**WORK INSTRUCTIONS:**
The data below is to be transcribed word for word; pictures are to be excluded.

── RECORD EXTRACTS ──

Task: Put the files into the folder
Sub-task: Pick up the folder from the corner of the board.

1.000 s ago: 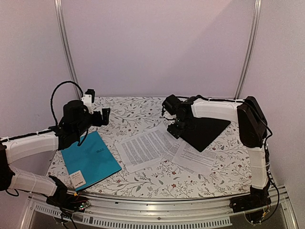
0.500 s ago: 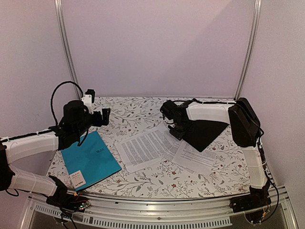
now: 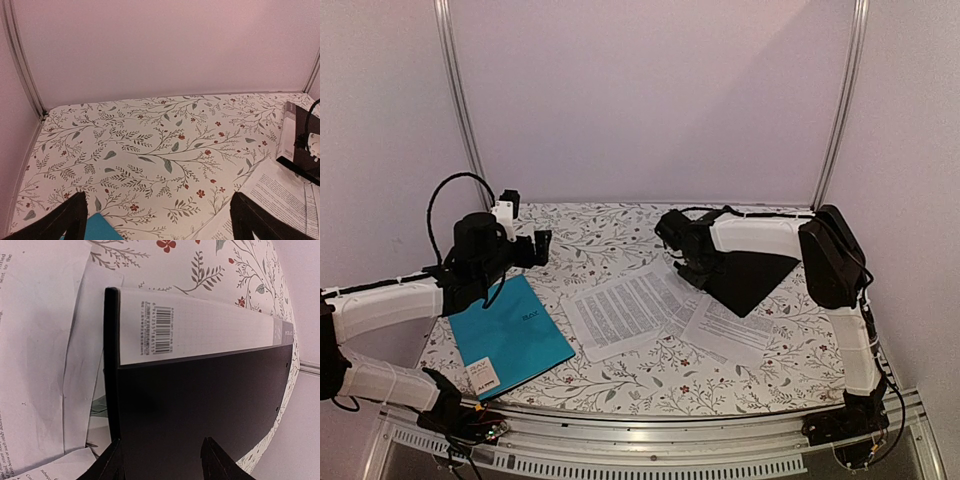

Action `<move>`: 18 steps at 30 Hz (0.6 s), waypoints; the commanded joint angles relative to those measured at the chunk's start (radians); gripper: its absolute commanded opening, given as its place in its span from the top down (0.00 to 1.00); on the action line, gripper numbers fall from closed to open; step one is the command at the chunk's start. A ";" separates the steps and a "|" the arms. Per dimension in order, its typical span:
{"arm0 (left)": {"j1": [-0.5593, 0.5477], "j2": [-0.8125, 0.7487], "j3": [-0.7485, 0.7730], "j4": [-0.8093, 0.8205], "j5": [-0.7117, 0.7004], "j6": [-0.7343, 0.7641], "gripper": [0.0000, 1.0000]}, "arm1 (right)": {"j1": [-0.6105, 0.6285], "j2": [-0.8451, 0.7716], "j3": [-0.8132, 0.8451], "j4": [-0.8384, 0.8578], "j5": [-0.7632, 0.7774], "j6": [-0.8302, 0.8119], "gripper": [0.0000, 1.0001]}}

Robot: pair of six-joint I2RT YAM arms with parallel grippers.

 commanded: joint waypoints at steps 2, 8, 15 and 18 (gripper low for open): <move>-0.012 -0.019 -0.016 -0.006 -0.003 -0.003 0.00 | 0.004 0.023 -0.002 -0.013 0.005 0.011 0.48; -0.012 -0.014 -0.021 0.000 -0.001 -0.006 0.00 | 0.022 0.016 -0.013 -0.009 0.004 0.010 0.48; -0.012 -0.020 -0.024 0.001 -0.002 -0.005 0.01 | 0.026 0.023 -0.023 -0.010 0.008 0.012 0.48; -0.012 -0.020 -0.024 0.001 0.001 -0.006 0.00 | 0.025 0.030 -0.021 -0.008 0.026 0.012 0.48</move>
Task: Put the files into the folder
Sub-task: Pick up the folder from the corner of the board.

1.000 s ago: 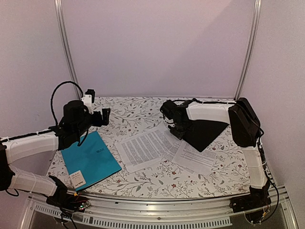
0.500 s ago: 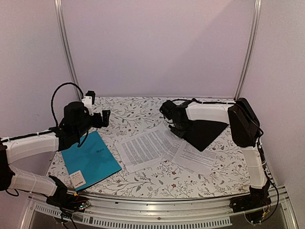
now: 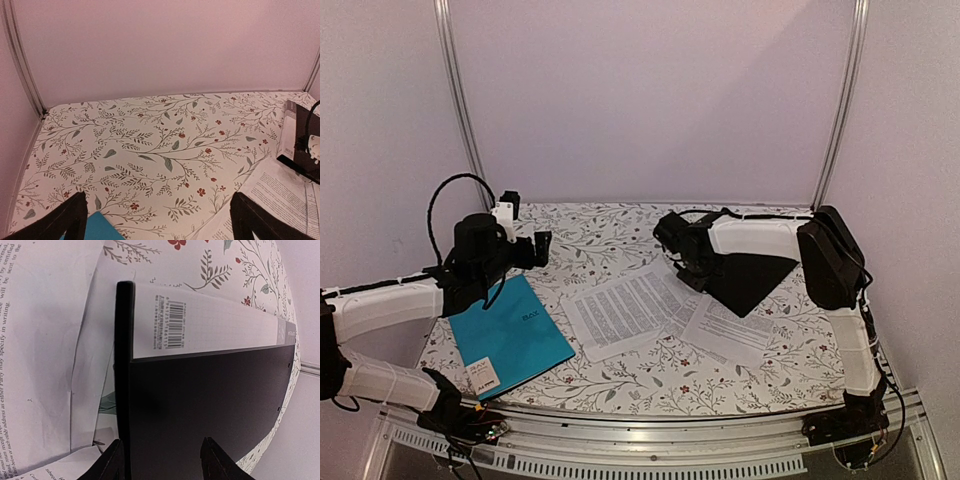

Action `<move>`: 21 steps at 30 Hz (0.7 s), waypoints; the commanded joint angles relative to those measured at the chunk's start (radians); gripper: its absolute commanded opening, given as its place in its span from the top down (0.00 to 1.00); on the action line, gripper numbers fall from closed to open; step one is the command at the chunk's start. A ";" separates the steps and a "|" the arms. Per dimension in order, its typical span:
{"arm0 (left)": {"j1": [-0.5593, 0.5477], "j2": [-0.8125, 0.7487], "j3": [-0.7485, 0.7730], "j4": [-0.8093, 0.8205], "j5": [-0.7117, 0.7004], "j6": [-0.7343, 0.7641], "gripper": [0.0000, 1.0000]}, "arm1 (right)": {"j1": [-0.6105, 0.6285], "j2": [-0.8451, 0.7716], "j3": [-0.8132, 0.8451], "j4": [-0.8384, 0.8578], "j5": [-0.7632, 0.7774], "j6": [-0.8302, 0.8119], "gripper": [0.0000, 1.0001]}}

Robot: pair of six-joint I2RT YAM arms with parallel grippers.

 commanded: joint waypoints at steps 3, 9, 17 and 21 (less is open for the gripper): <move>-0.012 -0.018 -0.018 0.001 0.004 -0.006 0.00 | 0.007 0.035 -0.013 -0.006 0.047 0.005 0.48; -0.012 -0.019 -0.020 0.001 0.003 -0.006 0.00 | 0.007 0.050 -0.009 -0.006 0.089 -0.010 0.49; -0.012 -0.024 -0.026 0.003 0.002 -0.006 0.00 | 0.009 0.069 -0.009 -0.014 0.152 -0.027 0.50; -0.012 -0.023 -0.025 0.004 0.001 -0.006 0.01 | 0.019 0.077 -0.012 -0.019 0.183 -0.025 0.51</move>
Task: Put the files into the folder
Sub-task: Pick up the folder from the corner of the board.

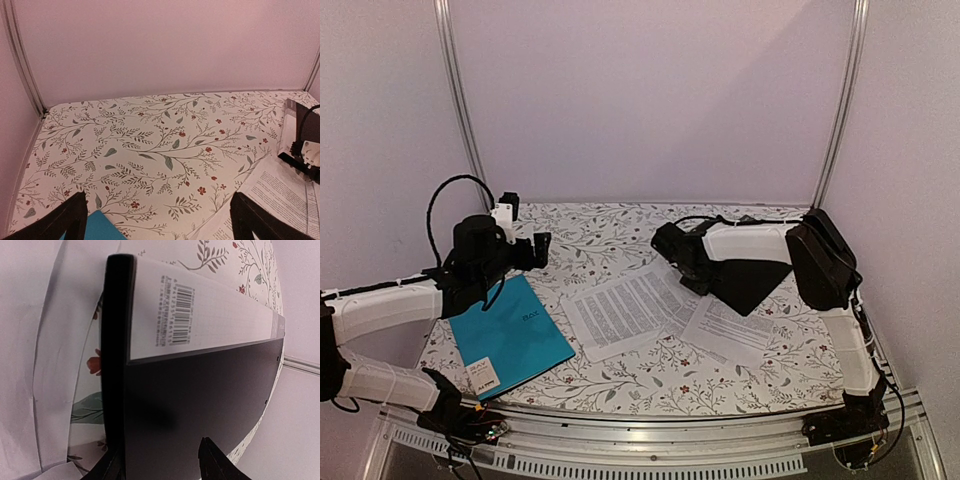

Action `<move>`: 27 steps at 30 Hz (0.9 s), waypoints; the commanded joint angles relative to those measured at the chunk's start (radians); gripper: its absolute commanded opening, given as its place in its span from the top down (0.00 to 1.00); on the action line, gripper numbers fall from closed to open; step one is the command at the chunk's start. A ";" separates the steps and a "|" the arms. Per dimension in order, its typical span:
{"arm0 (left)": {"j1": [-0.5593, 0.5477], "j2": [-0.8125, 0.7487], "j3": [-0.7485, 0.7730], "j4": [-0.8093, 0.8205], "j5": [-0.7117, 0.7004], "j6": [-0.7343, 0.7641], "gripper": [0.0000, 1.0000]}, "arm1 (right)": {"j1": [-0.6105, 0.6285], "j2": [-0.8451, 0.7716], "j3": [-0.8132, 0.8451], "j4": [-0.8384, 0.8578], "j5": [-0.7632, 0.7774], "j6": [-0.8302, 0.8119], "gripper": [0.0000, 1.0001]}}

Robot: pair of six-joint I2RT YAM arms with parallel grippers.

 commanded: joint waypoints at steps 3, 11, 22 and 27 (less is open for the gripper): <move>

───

**ANSWER TO THIS TASK:**
Task: Put the files into the folder
Sub-task: Pick up the folder from the corner of the board.

1.000 s ago: 
0.500 s ago: 
now: 

Action `<move>`: 18 steps at 30 Hz (0.6 s), waypoints; the commanded joint angles relative to those measured at the chunk's start (radians); gripper: its absolute commanded opening, given as its place in its span from the top down (0.00 to 1.00); on the action line, gripper numbers fall from closed to open; step one is the command at the chunk's start. A ";" separates the steps and a "|" the arms. Per dimension in order, its typical span:
{"arm0 (left)": {"j1": [-0.5593, 0.5477], "j2": [-0.8125, 0.7487], "j3": [-0.7485, 0.7730], "j4": [-0.8093, 0.8205], "j5": [-0.7117, 0.7004], "j6": [-0.7343, 0.7641], "gripper": [0.0000, 1.0000]}, "arm1 (right)": {"j1": [-0.6105, 0.6285], "j2": [-0.8451, 0.7716], "j3": [-0.8132, 0.8451], "j4": [-0.8384, 0.8578], "j5": [-0.7632, 0.7774], "j6": [-0.8302, 0.8119], "gripper": [0.0000, 1.0001]}}

Robot: pair of six-joint I2RT YAM arms with parallel grippers.

 commanded: joint waypoints at steps 2, 8, 15 and 18 (gripper low for open): <move>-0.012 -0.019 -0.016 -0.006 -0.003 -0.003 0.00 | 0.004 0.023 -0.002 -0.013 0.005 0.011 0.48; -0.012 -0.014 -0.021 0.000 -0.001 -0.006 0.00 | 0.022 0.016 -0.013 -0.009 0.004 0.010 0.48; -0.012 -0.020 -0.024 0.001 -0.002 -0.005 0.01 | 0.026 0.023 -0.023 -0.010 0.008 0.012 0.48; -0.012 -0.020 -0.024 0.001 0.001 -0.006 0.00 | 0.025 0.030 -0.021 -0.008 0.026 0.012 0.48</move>
Task: Put the files into the folder
Sub-task: Pick up the folder from the corner of the board.

1.000 s ago: 
0.500 s ago: 
now: 

Action `<move>`: 21 steps at 30 Hz (0.7 s), waypoints; the commanded joint angles relative to those measured at the chunk's start (radians); gripper: its absolute commanded opening, given as its place in its span from the top down (0.00 to 1.00); on the action line, gripper numbers fall from closed to open; step one is the command at the chunk's start. A ";" separates the steps and a "|" the arms. Per dimension in order, its typical span:
{"arm0 (left)": {"j1": [-0.5593, 0.5477], "j2": [-0.8125, 0.7487], "j3": [-0.7485, 0.7730], "j4": [-0.8093, 0.8205], "j5": [-0.7117, 0.7004], "j6": [-0.7343, 0.7641], "gripper": [0.0000, 1.0000]}, "arm1 (right)": {"j1": [-0.6105, 0.6285], "j2": [-0.8451, 0.7716], "j3": [-0.8132, 0.8451], "j4": [-0.8384, 0.8578], "j5": [-0.7632, 0.7774], "j6": [-0.8302, 0.8119], "gripper": [0.0000, 1.0001]}}

Robot: pair of six-joint I2RT YAM arms with parallel grippers.

 commanded: joint waypoints at steps 3, 9, 17 and 21 (less is open for the gripper): <move>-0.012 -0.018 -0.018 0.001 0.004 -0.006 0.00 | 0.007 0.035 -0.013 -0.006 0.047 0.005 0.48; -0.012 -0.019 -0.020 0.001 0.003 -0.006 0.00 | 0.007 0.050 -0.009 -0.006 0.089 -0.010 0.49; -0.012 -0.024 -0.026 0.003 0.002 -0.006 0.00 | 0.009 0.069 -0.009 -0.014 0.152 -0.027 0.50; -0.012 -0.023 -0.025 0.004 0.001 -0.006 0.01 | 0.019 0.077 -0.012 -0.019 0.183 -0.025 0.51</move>
Task: Put the files into the folder
Sub-task: Pick up the folder from the corner of the board.


Action `<move>`: 27 steps at 30 Hz (0.9 s), waypoints; the commanded joint angles relative to those measured at the chunk's start (radians); gripper: its absolute commanded opening, given as its place in its span from the top down (0.00 to 1.00); on the action line, gripper numbers fall from closed to open; step one is the command at the chunk's start. A ";" separates the steps and a "|" the arms. Per dimension in order, its typical span:
{"arm0 (left)": {"j1": [-0.5593, 0.5477], "j2": [-0.8125, 0.7487], "j3": [-0.7485, 0.7730], "j4": [-0.8093, 0.8205], "j5": [-0.7117, 0.7004], "j6": [-0.7343, 0.7641], "gripper": [0.0000, 1.0000]}, "arm1 (right)": {"j1": [-0.6105, 0.6285], "j2": [-0.8451, 0.7716], "j3": [-0.8132, 0.8451], "j4": [-0.8384, 0.8578], "j5": [-0.7632, 0.7774], "j6": [-0.8302, 0.8119], "gripper": [0.0000, 1.0001]}}

Robot: pair of six-joint I2RT YAM arms with parallel grippers.

 commanded: joint waypoints at steps 3, 11, 22 and 27 (less is open for the gripper): <move>

No more work is needed for this exercise.